Healthcare providers are receiving about $175 billion from the federal CARES Act and Paycheck Protection Program and Health Care Enhancement Act to support their fight against the COVID-19 pandemic.
CMS: Accelerated Payment Program
On March 28, 2020, the Centers for Medicare and Medicaid Services (CMS) expanded its Accelerated and Advance Payment (AAP) Programs in response to the COVID-19 public health emergency. On April 26, CMS suspended the Advance Payment Program and began reevaluating pending and new applications for the Accelerated Payment Program with additional data on historical direct payments made available from the Department of Health and Human Services (HHS). The American College of Radiology® (ACR®) favors reinstating the Medicare APP.
For the AAP, eligible Medicare providers who have billed claims in the past 180 days, are not in bankruptcy, are not under active medical review and have no outstanding delinquent Medicare payments may request a specific amount of funding from their respective Medicare Administrative Contractor (MAC) websites.
Most practices may request up to 100% of their anticipated Medicare payment amount for a three-month period. Inpatient, children’s and cancer hospitals may request up to 100% for a six-month period. Repayment for accelerated payments must begin no later than 120 days after the date of issuance.
In the recoupment process, every claim submitted will be offset from new claims to repay the accelerated payments. The outstanding accelerated payment balance is reduced by the claim payment amount. This process is automatic.
Most Medicare Part A and Part B providers must pay back the funds in 210 days, with the exception of inpatient acute care, children’s, cancer and critical access hospitals, which will have one year to reimburse the government after the accelerated payments issuance. After 210 days, MACs will send a request for repayment of the remaining balance, which will be collected by direct payment. Furthermore, after 210 days, the outstanding balances of these loans will be subject a 10.25% per annum interest rate.

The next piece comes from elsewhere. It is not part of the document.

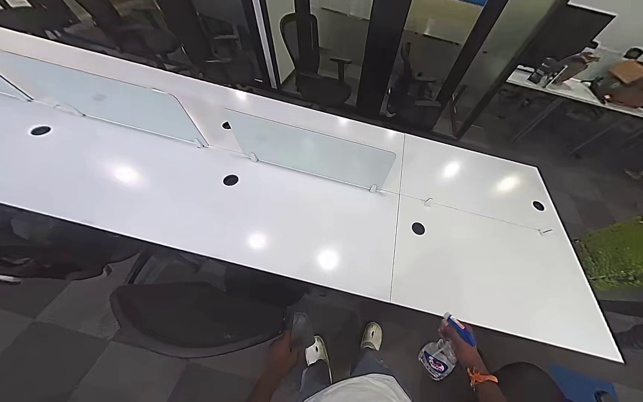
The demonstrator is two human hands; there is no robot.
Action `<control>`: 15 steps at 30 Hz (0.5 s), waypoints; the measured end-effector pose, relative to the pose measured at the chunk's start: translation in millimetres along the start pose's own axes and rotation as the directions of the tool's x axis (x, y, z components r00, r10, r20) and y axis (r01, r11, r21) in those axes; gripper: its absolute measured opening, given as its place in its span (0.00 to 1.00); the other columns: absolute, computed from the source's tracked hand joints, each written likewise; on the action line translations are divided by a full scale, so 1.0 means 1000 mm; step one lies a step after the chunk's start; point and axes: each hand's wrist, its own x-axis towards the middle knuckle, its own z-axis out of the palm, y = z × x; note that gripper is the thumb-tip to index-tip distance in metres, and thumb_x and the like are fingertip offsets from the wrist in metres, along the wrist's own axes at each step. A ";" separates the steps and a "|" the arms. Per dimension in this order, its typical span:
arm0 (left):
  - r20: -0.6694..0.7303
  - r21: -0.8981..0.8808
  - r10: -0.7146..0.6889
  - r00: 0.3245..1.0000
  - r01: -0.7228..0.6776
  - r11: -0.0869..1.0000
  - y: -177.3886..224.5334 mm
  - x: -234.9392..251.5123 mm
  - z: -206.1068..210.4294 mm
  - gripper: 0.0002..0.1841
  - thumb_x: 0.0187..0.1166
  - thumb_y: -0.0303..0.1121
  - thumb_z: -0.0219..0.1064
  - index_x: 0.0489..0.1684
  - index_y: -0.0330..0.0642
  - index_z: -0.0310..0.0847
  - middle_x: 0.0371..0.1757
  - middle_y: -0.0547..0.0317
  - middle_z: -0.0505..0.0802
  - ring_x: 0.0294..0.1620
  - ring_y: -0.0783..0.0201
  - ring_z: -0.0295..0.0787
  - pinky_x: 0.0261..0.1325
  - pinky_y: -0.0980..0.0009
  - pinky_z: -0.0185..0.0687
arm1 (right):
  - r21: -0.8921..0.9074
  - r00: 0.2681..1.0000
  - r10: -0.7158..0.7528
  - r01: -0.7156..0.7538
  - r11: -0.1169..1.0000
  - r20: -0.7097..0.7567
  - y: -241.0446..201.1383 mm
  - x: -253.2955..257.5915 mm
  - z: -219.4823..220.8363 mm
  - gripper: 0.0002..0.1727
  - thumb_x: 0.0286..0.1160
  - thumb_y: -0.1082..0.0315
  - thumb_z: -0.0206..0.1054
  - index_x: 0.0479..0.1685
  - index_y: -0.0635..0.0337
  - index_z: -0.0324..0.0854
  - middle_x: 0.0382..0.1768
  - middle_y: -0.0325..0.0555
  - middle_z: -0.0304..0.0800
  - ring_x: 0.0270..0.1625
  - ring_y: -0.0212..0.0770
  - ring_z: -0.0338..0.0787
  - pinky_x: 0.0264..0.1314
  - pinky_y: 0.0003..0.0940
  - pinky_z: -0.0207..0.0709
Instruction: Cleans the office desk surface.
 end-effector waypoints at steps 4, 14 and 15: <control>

CMS has posted a fact sheet describing the terms for its accelerated and advance payments for providers and suppliers during the COVID-19 emergency.
HHS: Provider Relief Fund
The HHS Provider Relief Fund allocates funding for providers based on several allocation methodologies. Within the general allocations, the first $30 billion allocated was based on the providers’ share of Medicare fee-for-service reimbursements in 2019. An additional $20 billion in general distributions was allocated to providers proportional to the providers' share of net patient revenue. Providers who have received a payment must use the CARES Provider Relief Fund Payment Portal to sign an attestation confirming receipt of the funds and to agree to the terms and conditions within 45 days of payment (increased from the initial 30-day period).
HHS has used cost report data to allocate funding to providers. Medicare providers who did not provide HHS with adequate cost report data must use the CARES portal to submit their revenue information and to agree to the terms and conditions to receive funds.
Similarly, providers who received funds automatically must submit their revenue information to be verified via the portal. Providers who receive funds from the general distribution must sign an attestation confirming receipt of funds and agree to terms and conditions of payment and confirm the accuracy of the CMS cost report.
Part of the terms and conditions require that providers submit documentation to ensure that HHS funds were used for healthcare-related expenses or constitute lost revenue attributed to COVID-19. HHS has provided a dataset with the list of providers who received a payment from the general distribution of the Provider Relief Fund and who have attested payments and agreed to the terms and conditions.